Aetna (NYSE: AET) To Acquire Medicity

One of the nation's largest providers of Health Information Exchange (HIE) technology solutions

HARTFORD, Conn., December 07, 2010 - Aetna (NYSE: AET) today announced that it has entered into an agreement to acquire Medicity, a health information exchange technology company, headquartered in Salt Lake City, Utah. [Read FierceHealthIT's story.] A leading innovator in provider solutions, Medicity offers a broad range of products and services that enable health systems, hospitals, physician practices and health information exchanges to securely access and exchange health care information, improving the quality and efficiency of patient care and reducing unnecessary health care costs. Medicity markets its products and services locally, regionally and nationally.

The purchase price is approximately $500 million. Aetna expects to finance the acquisition with available resources. The transaction is subject to customary closing conditions, including Hart-Scott-Rodino antitrust regulatory approval. The transaction is projected to be neutral to Aetna's financial results in 2011. 

Medicity's connected network provides collaboration and coordination of care delivered through a variety of communications tools, which helps physicians and other health care providers get timely clinical information about patients using the platform of their choice. Medicity's health information exchange (HIE) technology reaches more than 760 hospitals, 125,000 physician users and 250,000 end users.

The company has:

  • The largest installed base of enterprise HIE systems for hospitals, physicians and other health care providers;
  • A substantial presence in the emerging state and regional health information exchange marketplaces;
  • A proven track record of implementation. Medicity has demonstrated an ability to connect to many different types of information systems that provide physicians and other users with information necessary to make better informed health care decisions;
  • A flexible technology platform that, combined with Aetna resources, will enable development of new business offerings;
  • A record of sustained, strong growth in recent years.

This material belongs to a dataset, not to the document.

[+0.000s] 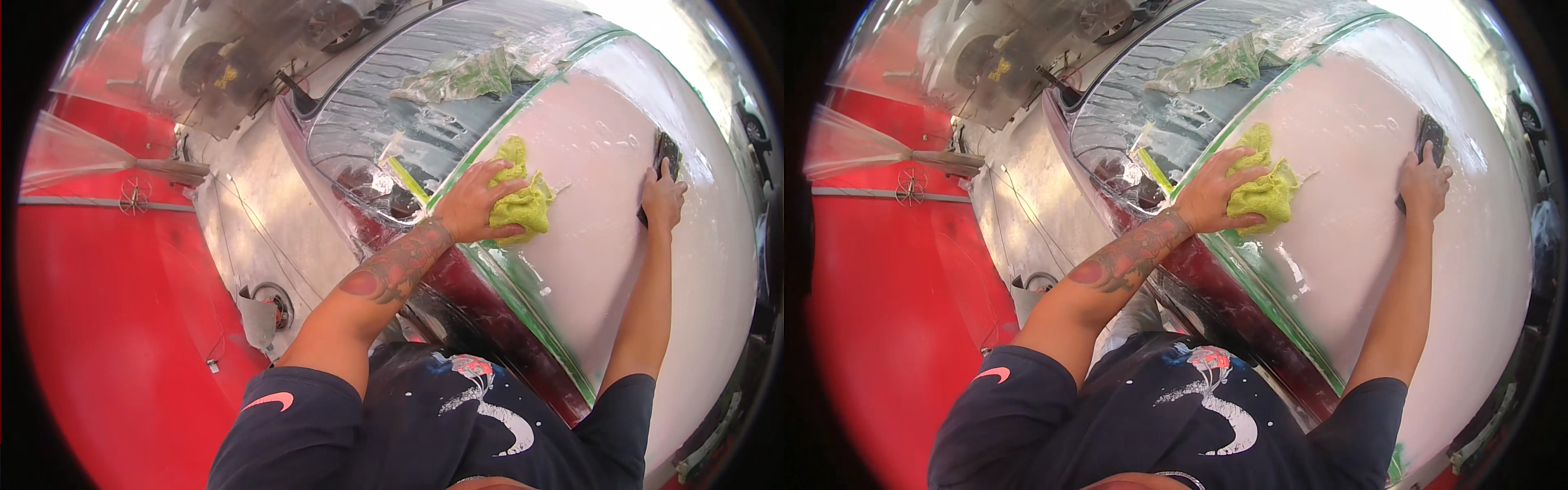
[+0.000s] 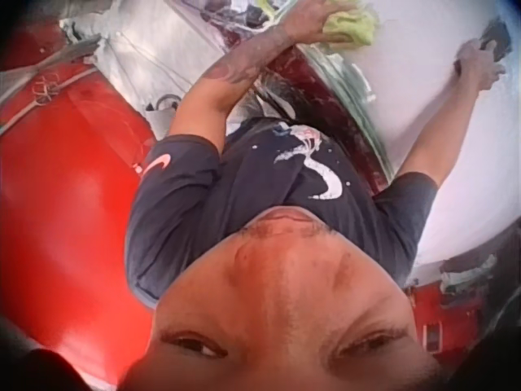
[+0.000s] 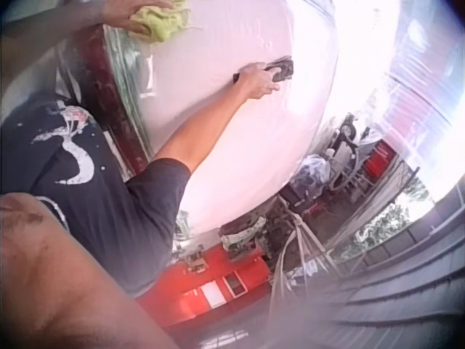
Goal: The person is wet-sanding the roof of a car using a sanding block and cleaning it with a cloth.
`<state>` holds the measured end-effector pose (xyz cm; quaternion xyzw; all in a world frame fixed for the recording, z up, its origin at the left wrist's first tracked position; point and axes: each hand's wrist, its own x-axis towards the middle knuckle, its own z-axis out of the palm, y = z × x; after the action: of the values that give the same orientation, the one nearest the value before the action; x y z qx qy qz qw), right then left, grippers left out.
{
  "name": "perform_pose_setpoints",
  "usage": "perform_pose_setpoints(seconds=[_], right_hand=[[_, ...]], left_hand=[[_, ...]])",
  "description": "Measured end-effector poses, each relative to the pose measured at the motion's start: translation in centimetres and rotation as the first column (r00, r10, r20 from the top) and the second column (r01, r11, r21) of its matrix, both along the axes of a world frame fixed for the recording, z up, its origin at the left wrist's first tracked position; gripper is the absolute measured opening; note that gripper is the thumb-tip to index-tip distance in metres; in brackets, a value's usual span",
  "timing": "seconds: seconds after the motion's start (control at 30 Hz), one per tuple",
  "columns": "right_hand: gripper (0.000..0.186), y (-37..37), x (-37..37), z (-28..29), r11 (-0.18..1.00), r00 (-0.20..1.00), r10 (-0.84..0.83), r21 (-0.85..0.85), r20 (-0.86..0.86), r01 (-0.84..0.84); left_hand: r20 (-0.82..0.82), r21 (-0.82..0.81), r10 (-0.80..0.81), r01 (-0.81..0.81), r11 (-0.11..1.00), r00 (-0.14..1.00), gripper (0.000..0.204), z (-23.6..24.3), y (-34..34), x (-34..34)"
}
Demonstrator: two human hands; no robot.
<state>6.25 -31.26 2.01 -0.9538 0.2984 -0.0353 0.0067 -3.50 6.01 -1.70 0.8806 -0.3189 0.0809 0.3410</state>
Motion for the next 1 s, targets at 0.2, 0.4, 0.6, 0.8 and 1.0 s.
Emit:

"This acquisition will enable Aetna to offer a set of convenient, easy-to-access technology solutions for physicians, hospitals and other health care providers. That, in turn, can help improve the quality and efficiency of patient care," said Mark T. Bertolini, Aetna CEO and president. "Strategically, we believe this acquisition will enhance Aetna's capabilities and accelerate our growth in the health information technology and health information exchange space."

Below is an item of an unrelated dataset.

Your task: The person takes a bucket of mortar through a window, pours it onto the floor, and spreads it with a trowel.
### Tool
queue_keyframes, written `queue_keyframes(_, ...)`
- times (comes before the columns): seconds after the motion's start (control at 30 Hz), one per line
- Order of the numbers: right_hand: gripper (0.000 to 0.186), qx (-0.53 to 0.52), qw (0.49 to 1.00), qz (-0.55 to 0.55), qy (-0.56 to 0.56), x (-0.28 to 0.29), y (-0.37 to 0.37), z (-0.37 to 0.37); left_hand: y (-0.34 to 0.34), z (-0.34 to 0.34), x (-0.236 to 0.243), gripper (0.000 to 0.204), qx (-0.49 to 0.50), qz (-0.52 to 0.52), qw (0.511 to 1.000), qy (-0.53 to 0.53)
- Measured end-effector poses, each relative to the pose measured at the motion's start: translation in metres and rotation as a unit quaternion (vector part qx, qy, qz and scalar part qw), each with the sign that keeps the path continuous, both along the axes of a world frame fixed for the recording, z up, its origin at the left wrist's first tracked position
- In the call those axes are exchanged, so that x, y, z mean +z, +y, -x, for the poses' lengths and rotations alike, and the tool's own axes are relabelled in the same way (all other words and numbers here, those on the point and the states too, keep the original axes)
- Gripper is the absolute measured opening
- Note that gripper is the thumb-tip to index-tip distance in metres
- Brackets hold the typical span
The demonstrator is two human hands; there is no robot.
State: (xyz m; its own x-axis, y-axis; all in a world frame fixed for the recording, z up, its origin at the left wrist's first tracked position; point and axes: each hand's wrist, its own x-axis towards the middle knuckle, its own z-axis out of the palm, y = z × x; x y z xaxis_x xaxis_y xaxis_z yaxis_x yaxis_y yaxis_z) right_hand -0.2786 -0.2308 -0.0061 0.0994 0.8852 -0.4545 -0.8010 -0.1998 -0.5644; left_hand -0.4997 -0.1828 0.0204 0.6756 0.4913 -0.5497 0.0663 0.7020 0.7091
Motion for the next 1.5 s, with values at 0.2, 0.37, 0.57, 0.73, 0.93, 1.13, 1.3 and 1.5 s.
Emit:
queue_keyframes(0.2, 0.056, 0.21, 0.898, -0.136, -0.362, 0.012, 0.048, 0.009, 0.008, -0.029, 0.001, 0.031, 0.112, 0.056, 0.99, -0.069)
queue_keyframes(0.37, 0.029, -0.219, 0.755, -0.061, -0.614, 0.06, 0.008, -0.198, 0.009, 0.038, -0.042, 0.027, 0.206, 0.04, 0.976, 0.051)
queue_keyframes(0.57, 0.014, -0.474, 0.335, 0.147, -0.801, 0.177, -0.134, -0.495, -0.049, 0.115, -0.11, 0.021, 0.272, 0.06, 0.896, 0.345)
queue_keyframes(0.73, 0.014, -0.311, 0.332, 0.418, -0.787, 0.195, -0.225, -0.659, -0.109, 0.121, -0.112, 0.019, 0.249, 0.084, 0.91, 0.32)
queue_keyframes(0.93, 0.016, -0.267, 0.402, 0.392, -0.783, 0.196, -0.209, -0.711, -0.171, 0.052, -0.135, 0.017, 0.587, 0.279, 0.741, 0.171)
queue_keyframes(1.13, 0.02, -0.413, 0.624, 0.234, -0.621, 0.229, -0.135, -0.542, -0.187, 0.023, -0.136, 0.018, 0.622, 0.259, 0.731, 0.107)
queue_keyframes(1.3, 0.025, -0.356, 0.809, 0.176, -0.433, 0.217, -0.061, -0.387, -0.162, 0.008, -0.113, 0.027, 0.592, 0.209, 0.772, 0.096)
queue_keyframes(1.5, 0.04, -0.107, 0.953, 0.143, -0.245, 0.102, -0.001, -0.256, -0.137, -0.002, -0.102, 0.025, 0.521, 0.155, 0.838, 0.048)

"We are excited about joining Aetna, with the shared vision for improving the health care experience for all stakeholders," said James K. ‘Kipp' Lassetter, M.D., Medicity chairman and CEO. "The combination of Medicity's connected health care platform for providers with the clinical decision support capabilities of Aetna's ActiveHealth Management subsidiary can help physicians make better decisions in real-time as they collaborate and coordinate care."

Medicity will operate as a separate business within Aetna, under its existing leadership structure.

About Aetna
Aetna is one of the nation's leading diversified health care benefits companies, serving approximately 35.4 million people with information and resources to help them make better informed decisions about their health care. Aetna offers a broad range of traditional and consumer-directed health insurance products and related services, including medical, pharmacy, dental, behavioral health, group life and disability plans, and medical management capabilities and health care management services for Medicaid plans. Our customers include employer groups, individuals, college students, part-time and hourly workers, health plans, governmental units, government-sponsored plans, labor groups and expatriates. For more information, see www.aetna.com.

CAUTIONARY STATEMENT -- Certain information in this press release is forward looking, including, but not limited to, the projected impact of the transaction on Aetna's 2011 financial results, the development of new business offerings, Aetna's ability to offer technology solutions for physicians, hospitals and other health care providers, the quality and efficiency of patient care, Aetna's capabilities and growth in the health information technology and health information exchange spaces, and information available to physicians. Forward-looking information is based on management's estimates, assumptions and projections, and is subject to significant uncertainties and other factors, many of which are beyond Aetna's and Medicity's control. Important risk factors could cause actual future results and other future events to differ materially from those currently estimated by management. Those risk factors include, but are not limited to: the ability to successfully develop and integrate the business operations described herein in a timely and cost-efficient manner (including obtaining the required regulatory approvals on a timely basis to close the transaction); the ability to realize projected revenue; the ability to retain current customers of Medicity and grow its customer base in the future; retention of key personnel of Medicity; and adverse government regulation or review or enhanced government enforcement.